*What the task requires:* Your answer must be the lines from the one holding "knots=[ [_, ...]" through the final line of the entries below, copied exactly, with no pictures.

Start of Records

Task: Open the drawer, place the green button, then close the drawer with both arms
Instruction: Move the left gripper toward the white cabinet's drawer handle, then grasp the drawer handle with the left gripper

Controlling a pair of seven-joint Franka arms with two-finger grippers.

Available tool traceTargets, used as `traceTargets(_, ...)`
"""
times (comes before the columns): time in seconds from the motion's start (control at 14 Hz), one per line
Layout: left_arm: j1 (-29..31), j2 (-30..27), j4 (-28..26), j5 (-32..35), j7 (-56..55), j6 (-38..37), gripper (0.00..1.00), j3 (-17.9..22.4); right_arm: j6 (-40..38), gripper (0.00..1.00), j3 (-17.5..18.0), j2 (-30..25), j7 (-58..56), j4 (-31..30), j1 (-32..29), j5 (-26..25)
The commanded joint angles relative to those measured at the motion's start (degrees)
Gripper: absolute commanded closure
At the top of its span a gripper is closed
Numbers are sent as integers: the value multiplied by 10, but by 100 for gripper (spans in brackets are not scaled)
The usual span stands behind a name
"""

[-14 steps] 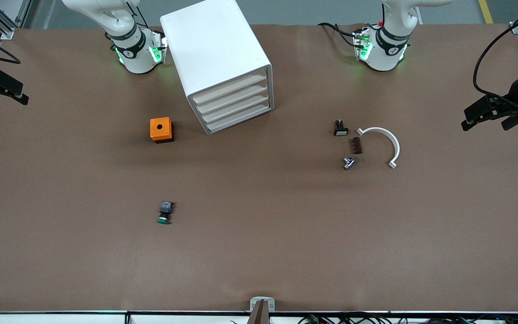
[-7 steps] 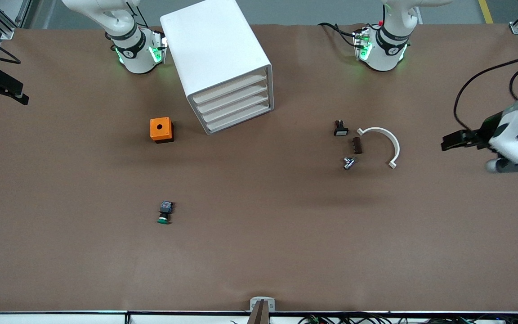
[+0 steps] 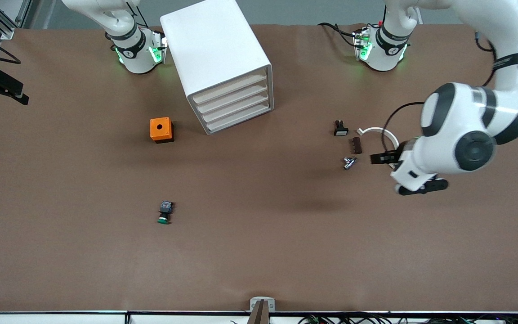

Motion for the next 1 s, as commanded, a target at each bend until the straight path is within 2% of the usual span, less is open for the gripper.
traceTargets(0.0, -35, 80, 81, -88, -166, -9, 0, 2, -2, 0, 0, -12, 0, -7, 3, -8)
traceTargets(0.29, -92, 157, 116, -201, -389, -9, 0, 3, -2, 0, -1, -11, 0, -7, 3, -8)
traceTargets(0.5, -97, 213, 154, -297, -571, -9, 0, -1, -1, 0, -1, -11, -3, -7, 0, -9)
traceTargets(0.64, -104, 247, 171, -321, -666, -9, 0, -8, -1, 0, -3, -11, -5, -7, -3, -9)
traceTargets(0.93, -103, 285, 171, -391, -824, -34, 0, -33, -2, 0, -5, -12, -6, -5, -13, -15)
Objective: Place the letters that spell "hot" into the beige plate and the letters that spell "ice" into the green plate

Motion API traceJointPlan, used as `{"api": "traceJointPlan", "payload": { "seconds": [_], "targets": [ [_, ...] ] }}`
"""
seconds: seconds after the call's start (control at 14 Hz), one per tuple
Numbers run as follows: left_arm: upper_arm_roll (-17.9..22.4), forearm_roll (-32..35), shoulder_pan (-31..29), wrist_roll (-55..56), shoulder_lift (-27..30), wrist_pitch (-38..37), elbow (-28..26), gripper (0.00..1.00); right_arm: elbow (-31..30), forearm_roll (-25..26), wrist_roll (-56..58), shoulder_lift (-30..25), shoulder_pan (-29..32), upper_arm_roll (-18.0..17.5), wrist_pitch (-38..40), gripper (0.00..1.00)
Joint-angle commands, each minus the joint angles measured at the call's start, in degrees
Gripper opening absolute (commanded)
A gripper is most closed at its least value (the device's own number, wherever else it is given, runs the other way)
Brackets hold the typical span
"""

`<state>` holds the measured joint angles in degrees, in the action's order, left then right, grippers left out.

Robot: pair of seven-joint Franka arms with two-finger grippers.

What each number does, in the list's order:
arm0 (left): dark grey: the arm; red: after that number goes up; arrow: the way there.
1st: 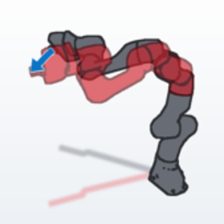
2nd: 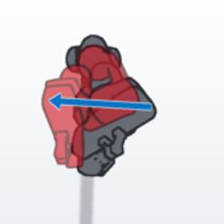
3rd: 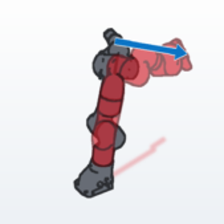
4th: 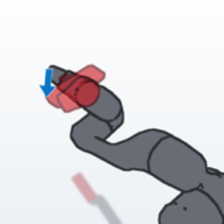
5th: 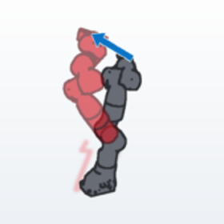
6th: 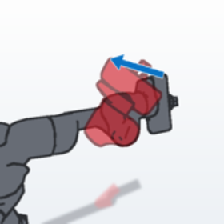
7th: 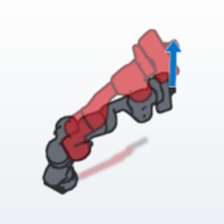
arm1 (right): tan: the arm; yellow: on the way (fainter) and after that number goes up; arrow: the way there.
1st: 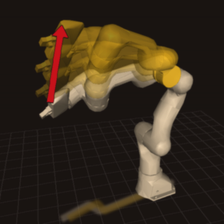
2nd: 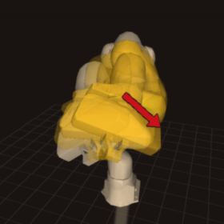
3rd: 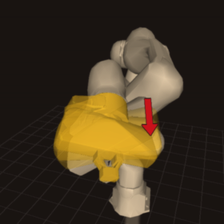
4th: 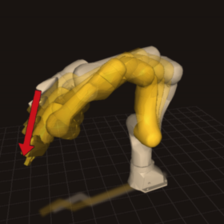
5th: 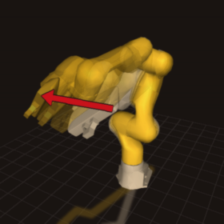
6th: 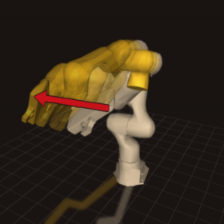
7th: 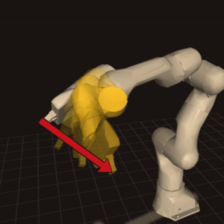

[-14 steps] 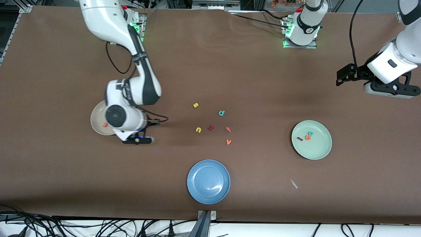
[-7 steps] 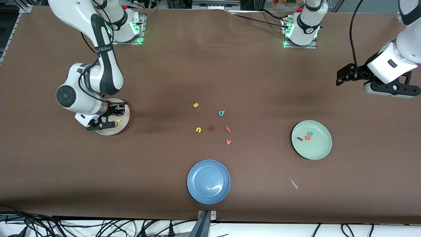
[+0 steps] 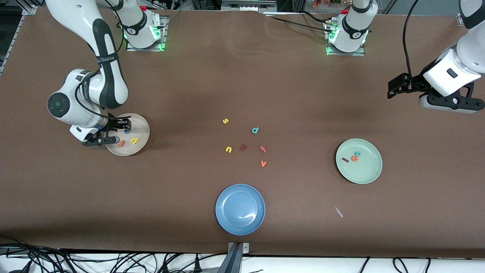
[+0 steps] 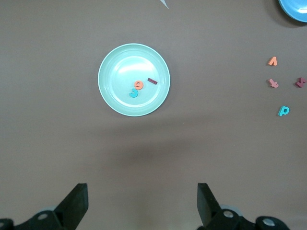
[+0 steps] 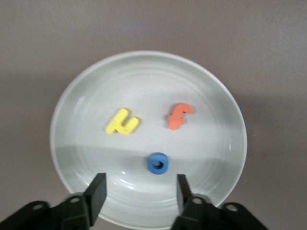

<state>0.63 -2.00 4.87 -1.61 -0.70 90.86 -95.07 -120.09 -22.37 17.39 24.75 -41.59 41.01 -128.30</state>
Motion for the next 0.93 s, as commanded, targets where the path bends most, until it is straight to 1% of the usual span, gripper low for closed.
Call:
{"api": "traceJointPlan", "payload": {
  "seconds": [0.0, 0.14, 0.29, 0.36, 0.5, 0.57, 0.64, 0.71, 0.79, 0.86],
  "targets": [
    [0.0, -0.5, 0.0, 0.0, 0.6, -0.8, 0.1, 1.0, 9.0, -0.7, -7.2, 1.2, -0.1, -0.1, 10.2, 1.0],
    [0.1, -0.5, 0.0, 0.1, 0.6, -0.8, 0.1, 1.0, 13.3, -0.7, -11.1, 1.8, 0.2, -0.1, 14.1, 1.0],
    [0.0, -0.5, 0.0, 0.1, 0.6, -0.8, 0.1, 1.0, 15.5, -0.7, -14.1, 2.7, -0.1, -0.6, 14.3, 1.0],
    [0.0, -0.5, 0.0, 0.1, 0.6, -0.8, 0.1, 1.0, 17.3, -0.7, -14.6, 4.2, -0.2, -0.7, 14.5, 1.0],
    [0.1, -0.5, 0.0, 0.1, 0.6, -0.8, 0.1, 1.0, 18.8, -0.8, -14.8, 5.0, 0.1, -1.0, 14.8, 1.0],
    [0.1, -0.5, 0.0, 0.1, 0.6, -0.8, 0.1, 1.0, 18.8, -0.3, -14.8, 4.0, 1.7, -2.9, 15.0, 1.0],
    [0.0, -0.5, 0.0, 0.2, 0.6, -0.8, 0.0, 1.0, 18.5, 1.3, -15.1, 1.2, 8.5, -9.7, 15.6, 1.0],
    [0.1, -0.5, 0.0, 0.1, 0.6, -0.8, 0.1, 1.0, 18.2, 5.7, -15.4, -1.4, 16.4, -17.7, 16.1, 1.0],
    [0.1, -0.5, 0.0, 0.1, 0.6, -0.8, 0.1, 1.0, 18.3, 11.0, -15.5, -2.6, 22.9, -24.3, 16.6, 1.0],
    [0.1, -0.5, 0.0, 0.1, 0.6, -0.8, 0.1, 1.0, 18.4, 14.6, -15.5, -3.6, 28.8, -30.7, 17.4, 1.0]
  ]
}}
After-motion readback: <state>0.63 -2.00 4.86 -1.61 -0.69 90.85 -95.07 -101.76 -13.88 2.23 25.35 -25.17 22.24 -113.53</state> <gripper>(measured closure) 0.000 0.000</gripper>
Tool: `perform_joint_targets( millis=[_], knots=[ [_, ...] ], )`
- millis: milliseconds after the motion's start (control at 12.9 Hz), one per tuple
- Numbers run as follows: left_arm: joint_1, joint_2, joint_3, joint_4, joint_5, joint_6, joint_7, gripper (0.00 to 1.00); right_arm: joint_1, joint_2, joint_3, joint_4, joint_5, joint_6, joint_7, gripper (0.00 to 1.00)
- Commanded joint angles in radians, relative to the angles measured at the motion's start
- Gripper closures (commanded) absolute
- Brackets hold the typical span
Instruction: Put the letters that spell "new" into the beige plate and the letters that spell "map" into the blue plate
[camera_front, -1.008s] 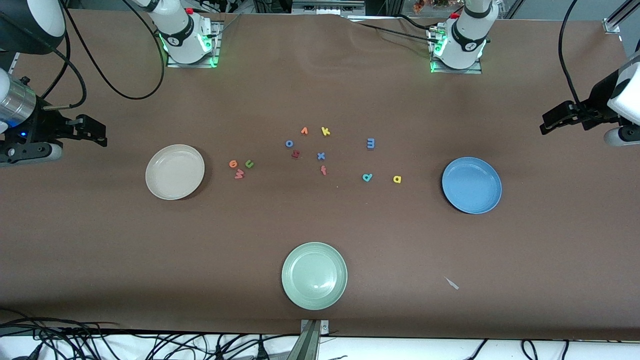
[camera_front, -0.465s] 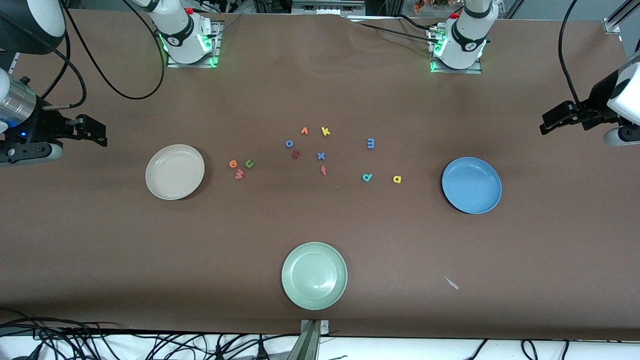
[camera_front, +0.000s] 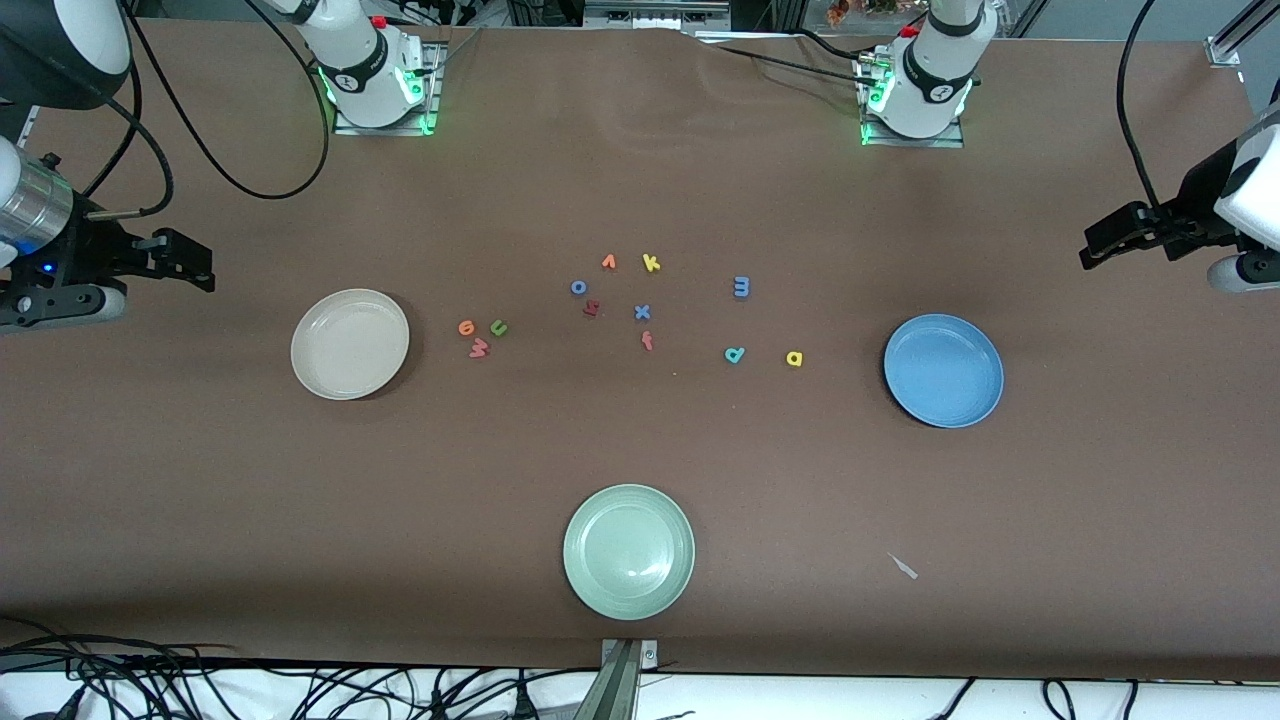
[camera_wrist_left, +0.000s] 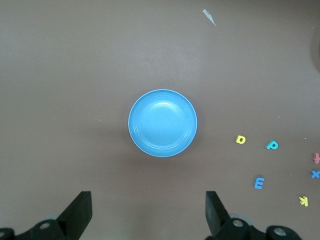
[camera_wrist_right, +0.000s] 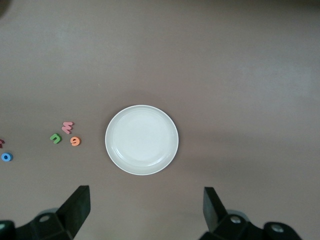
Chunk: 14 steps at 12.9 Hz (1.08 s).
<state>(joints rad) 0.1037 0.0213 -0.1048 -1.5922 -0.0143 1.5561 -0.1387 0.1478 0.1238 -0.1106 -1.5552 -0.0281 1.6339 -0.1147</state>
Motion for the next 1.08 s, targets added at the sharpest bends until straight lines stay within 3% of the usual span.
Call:
perform_joint_targets(
  millis=[0, 775, 1008],
  knots=[
    [0.004, -0.011, 0.002, -0.008, -0.023, -0.002, 0.021, 0.0, -0.002, 0.002, -0.001, 0.011, 0.017, -0.017, 0.01, 0.0],
    [0.004, -0.011, 0.0, -0.009, -0.023, -0.002, 0.022, 0.0, -0.002, 0.002, 0.002, 0.012, 0.019, -0.016, 0.012, 0.0],
    [0.004, -0.011, 0.0, -0.009, -0.024, -0.002, 0.021, 0.0, -0.002, 0.002, -0.001, 0.012, 0.082, -0.019, 0.012, 0.0]
  ],
)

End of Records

*Output of the exercise:*
Tool: `perform_joint_targets( millis=[_], knots=[ [_, ...] ], )`
- millis: milliseconds after the motion's start (control at 12.9 Hz), one per tuple
- Numbers run as follows: left_arm: joint_1, joint_2, joint_3, joint_4, joint_5, joint_6, joint_7, gripper (0.00 to 1.00); right_arm: joint_1, joint_2, joint_3, joint_4, joint_5, joint_6, joint_7, gripper (0.00 to 1.00)
- Commanded joint angles in radians, relative to the angles measured at the motion's start
- Gripper closures (commanded) absolute
- Brackets hold the typical span
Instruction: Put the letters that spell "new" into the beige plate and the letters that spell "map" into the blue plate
[camera_front, -1.008s] 
[camera_front, -0.465s] 
[camera_front, +0.000s] 
[camera_wrist_left, +0.000s] 
[camera_wrist_right, +0.000s] 
Chunk: 14 steps at 12.9 Hz (1.08 s).
<state>(joints rad) 0.1037 0.0213 -0.1048 -1.5922 -0.0143 1.5561 -0.1387 0.1478 0.1238 -0.1106 -1.5552 -0.0281 1.6339 -0.1147</state>
Motion for the next 1.08 s, targets added at the sharpest bends until straight lines stay within 3% of the usual span.
Call:
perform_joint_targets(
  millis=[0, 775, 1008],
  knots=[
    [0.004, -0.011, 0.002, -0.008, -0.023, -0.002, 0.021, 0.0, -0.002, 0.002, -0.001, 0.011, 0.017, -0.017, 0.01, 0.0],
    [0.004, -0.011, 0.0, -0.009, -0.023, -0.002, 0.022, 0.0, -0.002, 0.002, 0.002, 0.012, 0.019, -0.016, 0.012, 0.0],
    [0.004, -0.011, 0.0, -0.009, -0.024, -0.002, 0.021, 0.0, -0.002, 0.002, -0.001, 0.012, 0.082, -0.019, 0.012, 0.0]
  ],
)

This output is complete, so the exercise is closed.